Magnificent crawler: powerful, scalable and purely sexy. The main goal is collecting data from well-known site for travelers – TripAdvisor.
- MongoDB
- RabbitMQ
- Python 3.6 with next packages: a. Celery – Distributed Task Queue b. PyMongo – driver for MongoDB c. Requests – HTTP library d. lxml – paring HTML actually e. fake_useragent – for overcoming the 301 response from server
[Master] MongoDB
First of all, we need a Database for storing our crawled data. Taking into account the hierarchical and quite complex structure of data, we have selected MondoDB as a database for our purpose. *If you already have a configured MongoDB on your server, feel free to skip this part of guide.
- Install MongoDB on your server;
- Create a user with readWrite role and access to the TripY db;
db.createUser({user: 'exam', pwd: 'A', roles: [{role: 'readWrite', db: 'TripY'}]})
- Enable auth and remote access to MongoDB a) bindIp: 0.0.0.0 <- change this line b) security: authorization: 'enabled'
- Open 27017 port for remote connection to your db: sudo ufw allow 27017
- Restart MongoDB: sudo service mongod restart
We have finished with database installation now.
[Master] RabbitMQ
For making easier next step, we’ve prepared some bash scripts, which you can find in project repo. However, if you prefer manual installation – it’s your choice! *If you already have a configured RabbitMQ on your server, feel free to skip this part of guide.
- Install git to your server;
- Clone project repo:
git clone https://github.com/AlexWorldD/TripY/
- Make RabbitMQ installation script executable: chmod +x MakeRabbit.sh
- Run: ./MakeRabbit.sh
After all, you should see the final message like:
[OK]
RabbitMQ web management console
URL: 159.65.17.172:
We’ve finished with required stuff on the [Master] side, so now we can prepare our workers.
[Worker] Docker and Docker-compose
Have a look on this tutorial.
[Client]
Install all packages from _ requiments.txt_
Cloning repo from git
- First of all, we should clone project repo to our [Worker] machines.
git clone https://github.com/AlexWorldD/TripY/
- Configure MongoDB and RabbitMQ addresses Change IPs in config file (/ TripY/cluster_managment/default_config.py)
CELERY_BROKER_URL = 'amqp://<user>:<pwd>@<IP>:<Port>’
MONGO = ‘mongodb://<user>:<pwd>@<IP>/<DataBase>’
For instance, our configuration was:
CELERY_BROKER_URL = 'amqp://radmin:a@159.65.17.172:5672'
MONGO = 'mongodb://exam:A@159.65.17.172/TripY'
- Additionally, in this file you can select the option for crawling reviews: True or False.

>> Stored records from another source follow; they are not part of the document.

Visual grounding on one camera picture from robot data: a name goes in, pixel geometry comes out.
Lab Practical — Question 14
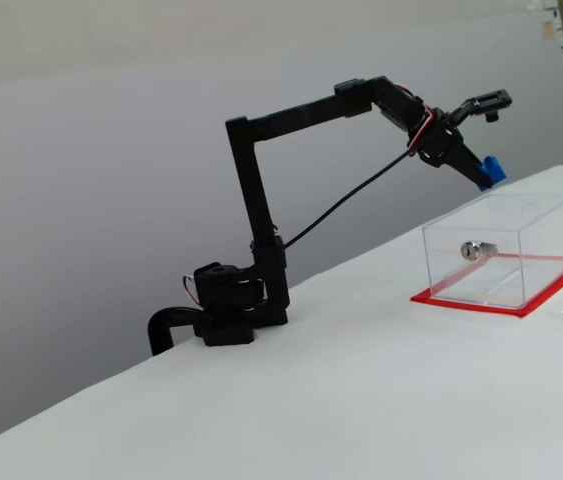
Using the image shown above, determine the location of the black table clamp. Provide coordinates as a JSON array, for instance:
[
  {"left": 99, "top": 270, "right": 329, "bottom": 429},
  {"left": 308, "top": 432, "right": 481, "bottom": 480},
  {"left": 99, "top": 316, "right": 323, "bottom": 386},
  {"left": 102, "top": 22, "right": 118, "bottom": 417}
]
[{"left": 147, "top": 306, "right": 203, "bottom": 357}]

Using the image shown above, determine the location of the red white wrist wire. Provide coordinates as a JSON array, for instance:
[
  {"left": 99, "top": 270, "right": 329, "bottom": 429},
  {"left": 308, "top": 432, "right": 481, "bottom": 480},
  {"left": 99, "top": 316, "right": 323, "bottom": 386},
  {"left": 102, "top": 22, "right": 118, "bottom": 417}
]
[{"left": 394, "top": 81, "right": 437, "bottom": 154}]

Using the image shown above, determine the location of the thin black camera cable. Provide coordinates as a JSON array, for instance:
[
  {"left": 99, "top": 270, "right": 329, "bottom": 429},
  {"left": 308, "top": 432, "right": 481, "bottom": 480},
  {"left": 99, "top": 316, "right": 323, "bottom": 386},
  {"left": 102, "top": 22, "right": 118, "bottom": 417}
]
[{"left": 282, "top": 148, "right": 415, "bottom": 249}]

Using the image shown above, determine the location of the silver lock cylinder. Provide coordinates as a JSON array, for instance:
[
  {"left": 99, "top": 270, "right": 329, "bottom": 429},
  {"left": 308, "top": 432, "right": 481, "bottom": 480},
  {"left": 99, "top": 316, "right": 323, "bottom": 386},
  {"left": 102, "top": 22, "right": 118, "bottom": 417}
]
[{"left": 459, "top": 240, "right": 498, "bottom": 261}]

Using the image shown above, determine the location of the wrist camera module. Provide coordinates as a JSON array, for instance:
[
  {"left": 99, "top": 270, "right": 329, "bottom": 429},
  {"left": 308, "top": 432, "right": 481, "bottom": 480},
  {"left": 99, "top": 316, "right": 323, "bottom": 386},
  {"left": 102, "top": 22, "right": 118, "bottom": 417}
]
[{"left": 453, "top": 88, "right": 514, "bottom": 126}]

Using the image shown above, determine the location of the red white base wire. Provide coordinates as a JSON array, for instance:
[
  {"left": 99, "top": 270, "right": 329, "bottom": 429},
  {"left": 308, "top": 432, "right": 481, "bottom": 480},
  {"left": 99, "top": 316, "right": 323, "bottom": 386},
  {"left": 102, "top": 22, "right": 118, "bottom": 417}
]
[{"left": 182, "top": 274, "right": 203, "bottom": 308}]

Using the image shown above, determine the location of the blue lego brick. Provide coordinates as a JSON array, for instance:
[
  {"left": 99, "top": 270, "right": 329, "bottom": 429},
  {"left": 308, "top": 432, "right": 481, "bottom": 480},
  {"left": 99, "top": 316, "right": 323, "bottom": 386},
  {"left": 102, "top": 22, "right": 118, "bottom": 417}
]
[{"left": 478, "top": 155, "right": 508, "bottom": 193}]

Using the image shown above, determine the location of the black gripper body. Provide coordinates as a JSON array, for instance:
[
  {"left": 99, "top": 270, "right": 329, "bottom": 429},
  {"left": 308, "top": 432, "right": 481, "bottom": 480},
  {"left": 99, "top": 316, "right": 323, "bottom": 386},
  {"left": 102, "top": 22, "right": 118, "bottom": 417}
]
[{"left": 412, "top": 108, "right": 467, "bottom": 169}]

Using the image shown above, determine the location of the transparent plastic box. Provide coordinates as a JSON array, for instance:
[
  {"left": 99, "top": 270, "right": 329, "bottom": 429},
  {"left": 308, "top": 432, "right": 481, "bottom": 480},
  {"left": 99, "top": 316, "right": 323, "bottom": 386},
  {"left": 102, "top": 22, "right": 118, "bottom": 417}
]
[{"left": 421, "top": 192, "right": 563, "bottom": 310}]

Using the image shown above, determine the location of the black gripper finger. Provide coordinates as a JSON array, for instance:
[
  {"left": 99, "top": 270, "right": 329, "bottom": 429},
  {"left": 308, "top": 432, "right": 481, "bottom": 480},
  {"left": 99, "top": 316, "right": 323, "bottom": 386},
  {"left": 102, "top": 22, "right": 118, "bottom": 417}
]
[{"left": 448, "top": 143, "right": 488, "bottom": 191}]

However, you should take into account the fact that common entity has roughly 500 reviews, what could make your crawling process critical slow.
- Run Docker containers
docker-compose up --force-recreate --build --scale worker= 4
The last parameter sets the number of workers, we strongly recommended set it according to 1 GB per worker , otherwise some problems could be happened.
Our crawler just works, and it’s amazing!
- Run main.py and type the city name (or first letters of city name), if it’s real city which is already in TripAdvisor database.
- Wait until the crawl will finished the parsing links to entities and broadcast them to workers.
- After that, you can off your client. And connect via your preferable client to MongoDB with given address and User/Pwd pair.
- Hotel/Attraction/Restaurant
- Title
- Address
- Link
- Rating
- Prices
- Contacts: official site and phone number – optionally
- Specific features
- Reviews – optionally
- Review
- Entity ID
- UserID
- User nickname
- Date
- Title
- Full text
- Ratings
All Data in database has crossing field (such as GEO_ID, ID or User_ID), what gives the opportunity easily getting specific data after crawling process.